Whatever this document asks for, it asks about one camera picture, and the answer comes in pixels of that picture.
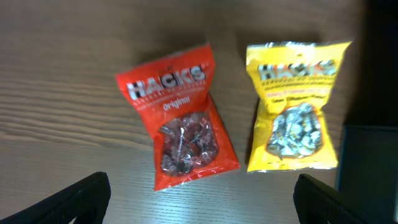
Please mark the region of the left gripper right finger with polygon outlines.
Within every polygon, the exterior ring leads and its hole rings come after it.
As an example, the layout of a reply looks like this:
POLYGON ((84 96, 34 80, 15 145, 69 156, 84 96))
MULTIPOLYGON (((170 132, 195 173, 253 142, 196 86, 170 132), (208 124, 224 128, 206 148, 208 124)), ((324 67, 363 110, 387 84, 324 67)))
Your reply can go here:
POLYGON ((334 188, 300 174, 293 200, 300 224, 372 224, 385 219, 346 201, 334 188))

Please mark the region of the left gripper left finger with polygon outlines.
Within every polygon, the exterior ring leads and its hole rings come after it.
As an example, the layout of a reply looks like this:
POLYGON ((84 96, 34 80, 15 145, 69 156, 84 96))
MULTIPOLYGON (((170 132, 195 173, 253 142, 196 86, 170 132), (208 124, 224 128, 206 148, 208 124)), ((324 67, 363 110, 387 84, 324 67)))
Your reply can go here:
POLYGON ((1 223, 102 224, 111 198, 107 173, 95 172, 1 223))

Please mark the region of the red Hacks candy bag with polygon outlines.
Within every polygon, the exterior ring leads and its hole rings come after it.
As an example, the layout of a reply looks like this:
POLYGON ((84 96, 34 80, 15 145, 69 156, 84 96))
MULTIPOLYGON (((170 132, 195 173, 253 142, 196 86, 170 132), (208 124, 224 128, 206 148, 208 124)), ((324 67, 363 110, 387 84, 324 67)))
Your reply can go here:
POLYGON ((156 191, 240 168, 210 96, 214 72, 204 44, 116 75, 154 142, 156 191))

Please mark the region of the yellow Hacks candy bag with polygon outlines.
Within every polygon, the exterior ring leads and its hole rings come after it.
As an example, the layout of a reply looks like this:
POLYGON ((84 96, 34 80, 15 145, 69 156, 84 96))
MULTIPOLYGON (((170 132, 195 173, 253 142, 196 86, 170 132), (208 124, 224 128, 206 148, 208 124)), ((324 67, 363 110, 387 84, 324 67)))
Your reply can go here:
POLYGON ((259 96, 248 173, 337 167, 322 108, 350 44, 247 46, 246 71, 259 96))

-=-=-=-=-

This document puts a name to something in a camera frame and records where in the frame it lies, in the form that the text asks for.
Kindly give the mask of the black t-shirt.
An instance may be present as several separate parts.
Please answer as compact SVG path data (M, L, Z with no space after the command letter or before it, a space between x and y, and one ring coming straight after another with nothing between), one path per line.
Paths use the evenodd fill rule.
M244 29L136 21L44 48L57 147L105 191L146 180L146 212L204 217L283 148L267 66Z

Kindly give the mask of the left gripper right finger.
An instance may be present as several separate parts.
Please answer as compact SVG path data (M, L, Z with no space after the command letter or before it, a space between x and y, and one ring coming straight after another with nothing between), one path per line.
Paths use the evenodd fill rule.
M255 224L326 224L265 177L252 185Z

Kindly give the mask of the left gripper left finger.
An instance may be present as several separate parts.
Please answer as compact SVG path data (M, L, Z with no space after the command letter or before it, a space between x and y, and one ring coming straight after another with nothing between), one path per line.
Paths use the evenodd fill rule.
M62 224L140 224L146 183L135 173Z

-=-=-=-=-

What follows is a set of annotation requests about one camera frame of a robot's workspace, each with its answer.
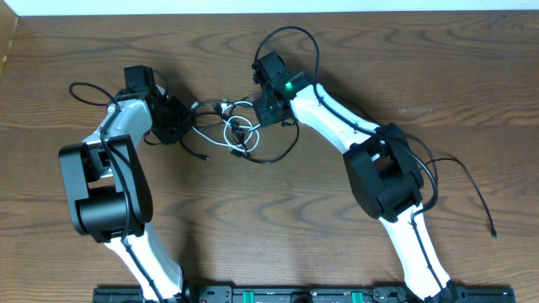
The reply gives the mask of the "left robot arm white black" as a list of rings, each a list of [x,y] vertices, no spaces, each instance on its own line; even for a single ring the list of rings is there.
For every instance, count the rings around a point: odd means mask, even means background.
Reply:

-=-=-=-=-

● **WHAT TO PRODUCE**:
Find every line above where the word "left" occurs, and copy that line.

● **RESPONSE**:
Please mark the region of the left gripper right finger with polygon outlines.
Please mark the region of the left gripper left finger with polygon outlines.
Kindly give the mask of the left gripper right finger.
Kindly give the mask of the left gripper left finger.
The reply gives the mask of the "left robot arm white black" as a list of rings, each a list of [x,y] vertices, no spaces, each instance on its own line; even for a single ring the list of rings is there.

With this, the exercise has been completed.